Accompagné par France Relance, Deinove cherche des fonds
La biotech industrielle Deinove (54 salariés, cotée sur Euronext, Grabels) est lauréate du plan France Relance. À ce titre, elle décroche une subvention qui devrait osciller entre 500 et 800 k€, destinée à soutenir le projet Boost-ID estimé à plus d’1 M€ au total. Lors de la visite du préfet de l’Hérault, Jacques Witkowski, dans ses locaux, le 9 mars, Alexis Rideau, directeur général de Deinove, expose, en détails, les enjeux de Boost-ID : « C’est un accélérateur dans l’identification d’antimicrobiens. » Concrètement, il a pour objectif l’industrialisation d’une technologie, la microfluidique en gouttes, permettant le criblage à très haut débit de bactéries, « jusqu’à un million par heure », souligne le dirigeant. La plateforme de microfluidique devrait être opérationnelle d’ici à la fin de l’année. Boost-ID s’inscrit dans le prolongement du programme de R&D Deinodrop développé par Deinove et l’École supérieure de physique et de chimie industrielles (ESPCI), et financé par l’Agence nationale de recherche. « Boost-ID permettra d’augmenter le rendement actuel de la plateforme tout en réduisant ses coûts, notamment au niveau des réactifs et des matières plastiques », indique Alexis Rideau.
À la recherche de fonds
Pour autant, l’aide financière apportée par France Relance ne suffira pas à répondre aux besoins de Deinove. La recherche d'autres financements se poursuivra en 2021 pour assurer le développement des prochains candidats-médicaments issus de la Boost-ID. « Depuis 2006 (date de sa création, NDLR), Deinove a levé environ 60 M€ d’investissements privés. Actuellement, deux actionnaires historiques - Truffle Capital et TVM Life science ventures - détiennent chacun environ 6 % du capital. Notre part de “flottant“ est importante, ce qui nous fragilise, confie Alexis Rideau. Il nous manque un actionnaire structurant, un partenaire stratégique. »

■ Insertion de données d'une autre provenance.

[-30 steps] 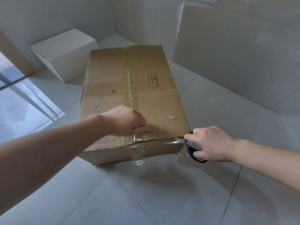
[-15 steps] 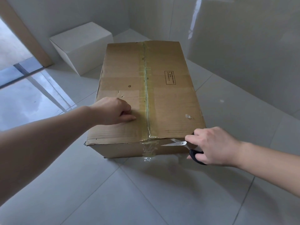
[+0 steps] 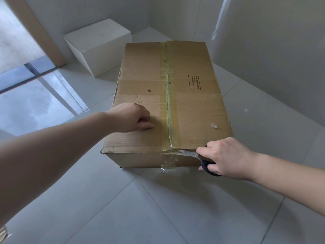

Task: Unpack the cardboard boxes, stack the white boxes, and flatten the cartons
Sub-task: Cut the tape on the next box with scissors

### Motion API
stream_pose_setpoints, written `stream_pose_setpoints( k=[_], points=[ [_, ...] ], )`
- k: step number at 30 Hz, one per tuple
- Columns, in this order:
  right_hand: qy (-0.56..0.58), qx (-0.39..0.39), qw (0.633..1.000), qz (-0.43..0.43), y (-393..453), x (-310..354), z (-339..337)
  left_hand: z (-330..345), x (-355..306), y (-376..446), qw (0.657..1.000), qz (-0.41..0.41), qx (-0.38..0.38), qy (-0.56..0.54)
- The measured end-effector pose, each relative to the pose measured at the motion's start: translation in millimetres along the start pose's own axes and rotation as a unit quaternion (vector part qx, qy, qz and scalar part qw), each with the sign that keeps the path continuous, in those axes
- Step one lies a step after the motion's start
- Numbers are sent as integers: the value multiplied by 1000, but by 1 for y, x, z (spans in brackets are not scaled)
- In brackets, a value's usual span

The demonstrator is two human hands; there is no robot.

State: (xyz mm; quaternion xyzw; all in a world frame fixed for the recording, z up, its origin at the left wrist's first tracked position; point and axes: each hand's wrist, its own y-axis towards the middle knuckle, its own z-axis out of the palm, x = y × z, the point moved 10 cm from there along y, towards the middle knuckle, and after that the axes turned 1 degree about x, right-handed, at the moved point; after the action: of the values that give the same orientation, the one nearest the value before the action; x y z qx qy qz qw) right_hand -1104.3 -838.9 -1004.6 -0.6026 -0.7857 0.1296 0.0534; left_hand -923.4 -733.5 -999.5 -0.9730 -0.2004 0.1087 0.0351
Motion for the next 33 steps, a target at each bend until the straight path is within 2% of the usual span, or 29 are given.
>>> stream_pose_setpoints(
  k=[3,6,9,12,18,26,33],
  points=[
    [-11,-1,1000,-15,2,2,-3,-2,0,-1,1000,-2,-5,-7],
    [-40,-98,993,-54,-1,9,-20,-3,0,-1,1000,-3,-2,-14],
    [-43,-129,989,-53,-3,9,-22,-3,0,-1,1000,-5,-2,-12],
    [-22,-134,990,-50,-4,8,-22,-4,-1,-1,1000,-6,-6,-10],
    [20,-93,995,-4,-3,0,-17,-5,-3,-3,1000,-6,8,-17],
    [-8,-115,993,-10,-11,-3,-25,-2,-2,-11,1000,8,9,-6],
    [-48,-139,989,-31,6,23,-26,-1,-2,-11,1000,9,25,-3]
  ],
)
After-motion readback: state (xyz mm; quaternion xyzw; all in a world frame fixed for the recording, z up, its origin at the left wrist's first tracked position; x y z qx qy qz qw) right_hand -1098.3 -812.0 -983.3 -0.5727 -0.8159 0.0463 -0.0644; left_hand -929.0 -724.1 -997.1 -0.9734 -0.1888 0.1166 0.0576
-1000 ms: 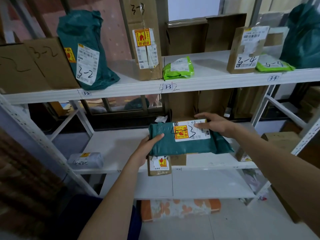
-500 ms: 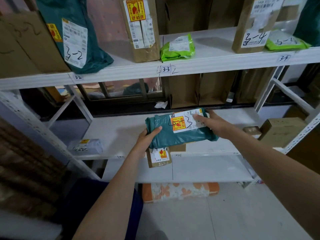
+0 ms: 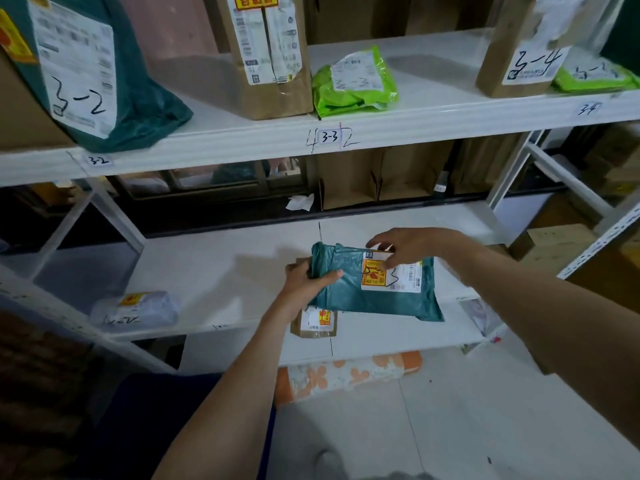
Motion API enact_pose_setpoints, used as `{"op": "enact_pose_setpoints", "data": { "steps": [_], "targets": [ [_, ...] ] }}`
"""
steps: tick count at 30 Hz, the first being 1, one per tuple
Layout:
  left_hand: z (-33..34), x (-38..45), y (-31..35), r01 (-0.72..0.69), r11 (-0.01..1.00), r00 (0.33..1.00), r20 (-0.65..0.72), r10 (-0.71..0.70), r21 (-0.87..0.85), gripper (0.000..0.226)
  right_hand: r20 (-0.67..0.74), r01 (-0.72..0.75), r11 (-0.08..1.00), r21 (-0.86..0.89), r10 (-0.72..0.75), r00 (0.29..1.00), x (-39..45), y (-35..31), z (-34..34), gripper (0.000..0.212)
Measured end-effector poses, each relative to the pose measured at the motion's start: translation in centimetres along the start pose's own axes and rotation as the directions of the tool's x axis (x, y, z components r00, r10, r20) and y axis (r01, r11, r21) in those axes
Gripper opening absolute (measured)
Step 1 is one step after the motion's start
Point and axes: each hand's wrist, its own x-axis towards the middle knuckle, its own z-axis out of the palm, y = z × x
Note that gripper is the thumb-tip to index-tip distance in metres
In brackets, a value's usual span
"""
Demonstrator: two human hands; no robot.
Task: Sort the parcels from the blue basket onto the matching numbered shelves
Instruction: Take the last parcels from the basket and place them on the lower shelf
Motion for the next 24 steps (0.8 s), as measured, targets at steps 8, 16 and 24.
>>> {"op": "enact_pose_setpoints", "data": {
  "steps": [8, 16, 24],
  "targets": [
    [1.0, 3.6, -0.6, 0.067, 0.993, 0.997, 0.020, -0.070, 0.097, 0.081, -0.080, -0.084, 0.995, -0.048, 0.080, 0.994, 1.1, 5.7, -1.2, 0.051],
    [2.3, 6.3, -3.3, 0.209, 0.951, 0.978, -0.059, -0.201, 0.228, 0.046, -0.289, -0.294, 0.898, -0.327, 0.201, 0.936, 5.6, 12.8, -1.4, 0.047],
    [5.8, 7.2, -2.7, 0.268, 0.962, 0.962, -0.060, -0.265, 0.052, 0.057, -0.185, -0.279, 0.832, -0.479, 0.215, 0.959, 10.7, 16.2, 1.3, 0.045]
  ]
}}
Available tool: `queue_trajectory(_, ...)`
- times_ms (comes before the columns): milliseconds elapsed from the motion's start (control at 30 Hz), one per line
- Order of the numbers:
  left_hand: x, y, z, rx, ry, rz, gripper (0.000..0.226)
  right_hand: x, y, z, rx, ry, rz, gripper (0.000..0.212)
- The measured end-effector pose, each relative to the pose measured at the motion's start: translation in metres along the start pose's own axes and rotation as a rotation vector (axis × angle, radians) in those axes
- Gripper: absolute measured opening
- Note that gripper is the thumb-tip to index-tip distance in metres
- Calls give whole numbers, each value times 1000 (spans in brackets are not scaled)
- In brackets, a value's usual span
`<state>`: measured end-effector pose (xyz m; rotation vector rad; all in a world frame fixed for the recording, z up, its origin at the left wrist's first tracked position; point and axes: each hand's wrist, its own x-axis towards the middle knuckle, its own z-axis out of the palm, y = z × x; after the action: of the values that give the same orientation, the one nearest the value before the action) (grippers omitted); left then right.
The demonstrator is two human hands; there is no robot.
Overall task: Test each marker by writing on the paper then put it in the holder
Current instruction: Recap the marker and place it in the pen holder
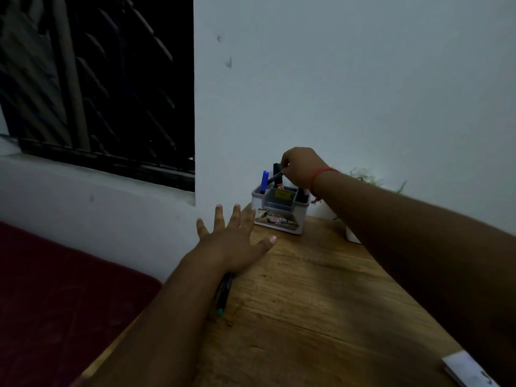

Actuellement, Deinove a quatre produits dans le “pipeline“, c’est-à-dire en développement. Le plus avancé, est la molécule DNV3837 ciblant le clostridium difficile (pathogène contractée lors de la prise abusive d’antibiotiques). Ce candidat-médicament est en phase 2 de son étude clinique. La DNV3837 est aussi évaluée, en phase préclinique, pour cibler l’anthrax et la tularémie. « Les essais cliniques sont conduits aux États-Unis, ce qui rend le suivi compliqué ne serait-ce qu’en raison du décalage horaire », pointe Alexis Rideau, qui serait ravi de voir ces tests réalisés en France.